• **YOUR GOAL**: Within the entries below, find the lines that hold "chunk" and report only how many there are.

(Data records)

▽

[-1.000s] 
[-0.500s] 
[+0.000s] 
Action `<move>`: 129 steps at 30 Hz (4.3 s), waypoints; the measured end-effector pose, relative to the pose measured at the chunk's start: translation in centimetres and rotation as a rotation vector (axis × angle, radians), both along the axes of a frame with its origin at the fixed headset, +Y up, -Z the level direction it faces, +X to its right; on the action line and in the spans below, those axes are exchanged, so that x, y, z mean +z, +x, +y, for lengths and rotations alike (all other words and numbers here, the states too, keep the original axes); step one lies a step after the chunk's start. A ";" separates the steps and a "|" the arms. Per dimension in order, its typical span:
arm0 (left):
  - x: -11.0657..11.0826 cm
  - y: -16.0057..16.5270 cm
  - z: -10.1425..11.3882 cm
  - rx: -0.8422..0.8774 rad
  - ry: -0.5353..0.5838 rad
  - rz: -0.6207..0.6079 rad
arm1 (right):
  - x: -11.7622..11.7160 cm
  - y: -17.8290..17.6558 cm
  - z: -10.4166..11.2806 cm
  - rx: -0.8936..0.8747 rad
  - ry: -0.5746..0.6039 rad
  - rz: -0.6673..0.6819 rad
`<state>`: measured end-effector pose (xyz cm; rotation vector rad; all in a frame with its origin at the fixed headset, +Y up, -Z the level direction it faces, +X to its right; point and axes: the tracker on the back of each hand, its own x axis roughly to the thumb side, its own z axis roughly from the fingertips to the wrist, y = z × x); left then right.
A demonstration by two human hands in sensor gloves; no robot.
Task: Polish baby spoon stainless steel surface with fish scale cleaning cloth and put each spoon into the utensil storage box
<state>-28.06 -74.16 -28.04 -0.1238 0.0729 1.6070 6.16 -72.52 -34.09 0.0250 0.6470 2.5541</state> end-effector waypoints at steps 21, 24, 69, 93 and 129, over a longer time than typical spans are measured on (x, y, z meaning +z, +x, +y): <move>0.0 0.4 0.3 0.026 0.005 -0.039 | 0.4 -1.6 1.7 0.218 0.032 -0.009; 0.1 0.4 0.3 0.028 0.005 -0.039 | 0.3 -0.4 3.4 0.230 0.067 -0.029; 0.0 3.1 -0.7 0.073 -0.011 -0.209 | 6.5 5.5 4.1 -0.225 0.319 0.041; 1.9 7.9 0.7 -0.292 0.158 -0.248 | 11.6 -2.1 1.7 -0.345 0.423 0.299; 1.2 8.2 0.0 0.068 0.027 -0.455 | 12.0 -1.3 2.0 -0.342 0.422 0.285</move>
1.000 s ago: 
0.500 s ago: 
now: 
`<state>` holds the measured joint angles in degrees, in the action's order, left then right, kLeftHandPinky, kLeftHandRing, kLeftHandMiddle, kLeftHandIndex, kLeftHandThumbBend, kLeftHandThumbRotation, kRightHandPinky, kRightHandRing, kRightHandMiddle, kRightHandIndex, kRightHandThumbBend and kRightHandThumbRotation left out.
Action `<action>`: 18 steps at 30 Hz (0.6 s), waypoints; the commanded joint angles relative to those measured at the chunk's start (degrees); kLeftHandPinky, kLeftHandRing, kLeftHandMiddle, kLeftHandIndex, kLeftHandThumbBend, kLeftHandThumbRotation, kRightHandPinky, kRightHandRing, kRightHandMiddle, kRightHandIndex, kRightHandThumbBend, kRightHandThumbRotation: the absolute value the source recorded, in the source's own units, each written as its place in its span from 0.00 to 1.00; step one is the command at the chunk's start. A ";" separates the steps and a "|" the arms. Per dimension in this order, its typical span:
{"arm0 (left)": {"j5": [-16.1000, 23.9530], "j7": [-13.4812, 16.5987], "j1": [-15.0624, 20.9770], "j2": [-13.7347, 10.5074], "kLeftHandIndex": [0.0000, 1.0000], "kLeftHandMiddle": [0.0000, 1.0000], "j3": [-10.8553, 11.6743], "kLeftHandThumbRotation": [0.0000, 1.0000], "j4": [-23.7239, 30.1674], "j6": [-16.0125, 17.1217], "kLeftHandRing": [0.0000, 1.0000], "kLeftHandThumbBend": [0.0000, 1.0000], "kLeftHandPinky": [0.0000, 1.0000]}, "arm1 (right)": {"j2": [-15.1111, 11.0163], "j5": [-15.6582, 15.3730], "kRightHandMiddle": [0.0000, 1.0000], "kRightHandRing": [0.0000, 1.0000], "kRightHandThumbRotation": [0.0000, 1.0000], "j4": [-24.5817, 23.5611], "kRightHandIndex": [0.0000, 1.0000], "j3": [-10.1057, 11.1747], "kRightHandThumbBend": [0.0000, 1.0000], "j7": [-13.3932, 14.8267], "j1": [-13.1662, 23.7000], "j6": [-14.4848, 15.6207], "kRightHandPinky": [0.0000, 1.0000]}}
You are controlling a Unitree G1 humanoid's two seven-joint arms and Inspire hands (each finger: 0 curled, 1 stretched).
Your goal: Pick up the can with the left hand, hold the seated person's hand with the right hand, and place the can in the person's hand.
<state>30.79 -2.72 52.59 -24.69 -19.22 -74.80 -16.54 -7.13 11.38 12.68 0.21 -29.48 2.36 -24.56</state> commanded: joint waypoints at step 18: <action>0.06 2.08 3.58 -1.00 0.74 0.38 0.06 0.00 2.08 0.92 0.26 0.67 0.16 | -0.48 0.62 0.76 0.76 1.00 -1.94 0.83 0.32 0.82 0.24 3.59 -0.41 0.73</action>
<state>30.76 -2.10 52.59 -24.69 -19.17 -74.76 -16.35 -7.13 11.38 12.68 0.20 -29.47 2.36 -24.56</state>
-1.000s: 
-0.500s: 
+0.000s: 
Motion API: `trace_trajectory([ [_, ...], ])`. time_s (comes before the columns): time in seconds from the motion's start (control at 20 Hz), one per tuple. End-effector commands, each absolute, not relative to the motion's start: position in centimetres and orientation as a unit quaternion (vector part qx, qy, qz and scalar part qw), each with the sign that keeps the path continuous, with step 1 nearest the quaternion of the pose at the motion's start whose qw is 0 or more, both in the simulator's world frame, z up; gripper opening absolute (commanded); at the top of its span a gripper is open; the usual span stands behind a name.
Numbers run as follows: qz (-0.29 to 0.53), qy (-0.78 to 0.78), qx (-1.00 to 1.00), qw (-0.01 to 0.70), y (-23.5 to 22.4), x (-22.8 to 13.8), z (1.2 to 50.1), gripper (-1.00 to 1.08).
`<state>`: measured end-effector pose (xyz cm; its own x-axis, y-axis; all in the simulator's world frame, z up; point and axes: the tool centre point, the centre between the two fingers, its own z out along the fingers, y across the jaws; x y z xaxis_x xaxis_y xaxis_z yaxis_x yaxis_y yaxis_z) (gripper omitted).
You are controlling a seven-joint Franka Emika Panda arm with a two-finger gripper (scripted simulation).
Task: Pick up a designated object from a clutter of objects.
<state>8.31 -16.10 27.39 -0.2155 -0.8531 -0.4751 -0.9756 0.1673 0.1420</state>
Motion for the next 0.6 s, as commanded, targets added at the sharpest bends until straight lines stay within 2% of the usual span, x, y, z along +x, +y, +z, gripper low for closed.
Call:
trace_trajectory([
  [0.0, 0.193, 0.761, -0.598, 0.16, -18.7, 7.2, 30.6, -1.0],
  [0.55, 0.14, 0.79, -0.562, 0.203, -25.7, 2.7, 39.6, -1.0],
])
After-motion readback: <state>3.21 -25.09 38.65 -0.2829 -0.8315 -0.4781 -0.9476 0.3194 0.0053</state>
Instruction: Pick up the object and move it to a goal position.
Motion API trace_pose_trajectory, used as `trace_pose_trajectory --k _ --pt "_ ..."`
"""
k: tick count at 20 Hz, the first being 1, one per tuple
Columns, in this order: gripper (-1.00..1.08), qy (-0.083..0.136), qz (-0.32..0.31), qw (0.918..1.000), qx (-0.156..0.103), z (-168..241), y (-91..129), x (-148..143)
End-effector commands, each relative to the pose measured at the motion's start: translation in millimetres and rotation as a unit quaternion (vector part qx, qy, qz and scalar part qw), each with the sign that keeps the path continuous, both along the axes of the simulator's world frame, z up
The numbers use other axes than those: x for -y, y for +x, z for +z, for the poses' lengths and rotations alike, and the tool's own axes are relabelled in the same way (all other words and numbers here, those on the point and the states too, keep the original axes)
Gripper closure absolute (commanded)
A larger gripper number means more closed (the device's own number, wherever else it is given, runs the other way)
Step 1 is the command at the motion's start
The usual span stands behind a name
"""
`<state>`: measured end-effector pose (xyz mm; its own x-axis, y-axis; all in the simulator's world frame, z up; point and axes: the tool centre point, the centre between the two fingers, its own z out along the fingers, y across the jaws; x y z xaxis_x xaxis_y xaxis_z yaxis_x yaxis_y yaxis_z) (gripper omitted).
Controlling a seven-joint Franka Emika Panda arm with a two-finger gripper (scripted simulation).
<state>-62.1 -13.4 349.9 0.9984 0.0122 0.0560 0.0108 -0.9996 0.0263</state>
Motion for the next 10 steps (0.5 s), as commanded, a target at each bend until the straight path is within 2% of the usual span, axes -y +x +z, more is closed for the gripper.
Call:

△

• **ANSWER BOX**: 2